___ Source material

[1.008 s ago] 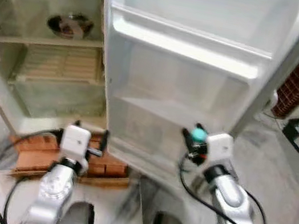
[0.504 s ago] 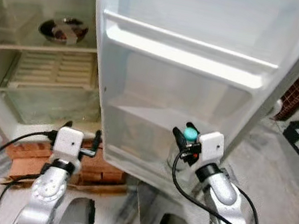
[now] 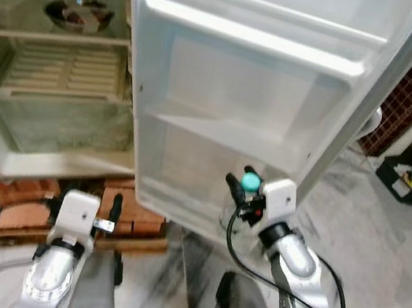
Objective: Restocking fridge
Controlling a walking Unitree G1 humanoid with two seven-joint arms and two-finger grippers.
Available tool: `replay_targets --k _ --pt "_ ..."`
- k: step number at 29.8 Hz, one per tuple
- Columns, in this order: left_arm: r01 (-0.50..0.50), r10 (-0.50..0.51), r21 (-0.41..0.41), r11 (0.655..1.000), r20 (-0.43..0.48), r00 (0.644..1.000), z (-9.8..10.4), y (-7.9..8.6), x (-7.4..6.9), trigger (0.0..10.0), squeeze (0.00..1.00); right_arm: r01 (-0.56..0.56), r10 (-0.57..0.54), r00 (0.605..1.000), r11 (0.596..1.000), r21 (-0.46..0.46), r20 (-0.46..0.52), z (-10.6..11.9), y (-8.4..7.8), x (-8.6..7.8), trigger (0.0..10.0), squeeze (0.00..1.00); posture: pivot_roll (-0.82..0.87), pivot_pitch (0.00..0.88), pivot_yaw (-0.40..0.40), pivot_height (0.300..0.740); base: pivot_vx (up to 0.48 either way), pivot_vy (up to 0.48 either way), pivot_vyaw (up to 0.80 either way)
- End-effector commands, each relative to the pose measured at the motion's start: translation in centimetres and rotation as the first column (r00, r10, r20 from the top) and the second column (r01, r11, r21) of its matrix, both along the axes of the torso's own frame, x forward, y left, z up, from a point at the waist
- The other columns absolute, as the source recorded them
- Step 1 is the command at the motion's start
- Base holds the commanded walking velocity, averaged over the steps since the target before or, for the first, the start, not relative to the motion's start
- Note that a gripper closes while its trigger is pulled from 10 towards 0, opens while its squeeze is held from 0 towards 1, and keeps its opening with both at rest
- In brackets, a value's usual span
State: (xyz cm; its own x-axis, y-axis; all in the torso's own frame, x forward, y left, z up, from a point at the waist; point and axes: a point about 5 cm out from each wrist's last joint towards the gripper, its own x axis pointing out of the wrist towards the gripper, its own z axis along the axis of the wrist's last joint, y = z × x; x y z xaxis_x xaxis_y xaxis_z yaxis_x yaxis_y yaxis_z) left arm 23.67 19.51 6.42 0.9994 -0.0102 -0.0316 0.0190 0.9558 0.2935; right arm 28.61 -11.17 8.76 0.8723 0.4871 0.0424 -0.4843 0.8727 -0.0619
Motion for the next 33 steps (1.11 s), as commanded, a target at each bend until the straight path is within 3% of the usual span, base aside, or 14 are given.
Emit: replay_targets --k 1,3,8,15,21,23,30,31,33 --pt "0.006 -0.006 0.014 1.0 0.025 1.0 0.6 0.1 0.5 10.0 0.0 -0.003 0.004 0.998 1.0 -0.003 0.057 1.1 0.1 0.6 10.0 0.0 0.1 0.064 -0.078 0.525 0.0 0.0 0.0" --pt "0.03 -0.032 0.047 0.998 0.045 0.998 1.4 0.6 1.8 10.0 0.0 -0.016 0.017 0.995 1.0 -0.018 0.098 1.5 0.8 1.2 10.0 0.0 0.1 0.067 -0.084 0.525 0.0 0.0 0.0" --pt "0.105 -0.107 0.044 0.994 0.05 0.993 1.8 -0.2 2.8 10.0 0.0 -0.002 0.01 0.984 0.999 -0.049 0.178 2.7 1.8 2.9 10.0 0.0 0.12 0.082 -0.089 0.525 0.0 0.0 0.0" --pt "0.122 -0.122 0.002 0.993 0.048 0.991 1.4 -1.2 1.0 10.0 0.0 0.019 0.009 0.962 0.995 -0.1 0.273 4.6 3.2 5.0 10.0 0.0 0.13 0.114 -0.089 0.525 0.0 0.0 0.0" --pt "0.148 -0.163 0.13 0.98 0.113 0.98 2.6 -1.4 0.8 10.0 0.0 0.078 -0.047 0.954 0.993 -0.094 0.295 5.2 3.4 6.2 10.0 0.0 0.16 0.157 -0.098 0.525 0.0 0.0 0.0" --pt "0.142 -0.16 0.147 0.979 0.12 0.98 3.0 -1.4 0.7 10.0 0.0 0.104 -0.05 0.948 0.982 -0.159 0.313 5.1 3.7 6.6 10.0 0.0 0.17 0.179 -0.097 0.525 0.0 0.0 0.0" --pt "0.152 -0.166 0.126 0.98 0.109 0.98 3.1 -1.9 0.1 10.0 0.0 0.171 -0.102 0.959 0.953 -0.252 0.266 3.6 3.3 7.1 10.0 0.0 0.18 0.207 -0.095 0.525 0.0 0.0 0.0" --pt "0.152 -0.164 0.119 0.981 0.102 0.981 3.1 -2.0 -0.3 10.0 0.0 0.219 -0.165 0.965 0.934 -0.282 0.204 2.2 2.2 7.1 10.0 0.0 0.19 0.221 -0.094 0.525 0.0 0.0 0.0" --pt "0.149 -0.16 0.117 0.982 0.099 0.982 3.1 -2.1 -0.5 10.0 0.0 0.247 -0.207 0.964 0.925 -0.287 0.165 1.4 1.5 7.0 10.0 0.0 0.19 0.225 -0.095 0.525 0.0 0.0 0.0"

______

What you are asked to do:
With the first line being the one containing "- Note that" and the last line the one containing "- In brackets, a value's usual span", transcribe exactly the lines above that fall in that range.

Answer space:
- Note that a gripper closes while its trigger is pulled from 10 towards 0, opens while its squeeze is held from 0 towards 1, and keeps its opening with both at rest
- In brackets, a value's usual span

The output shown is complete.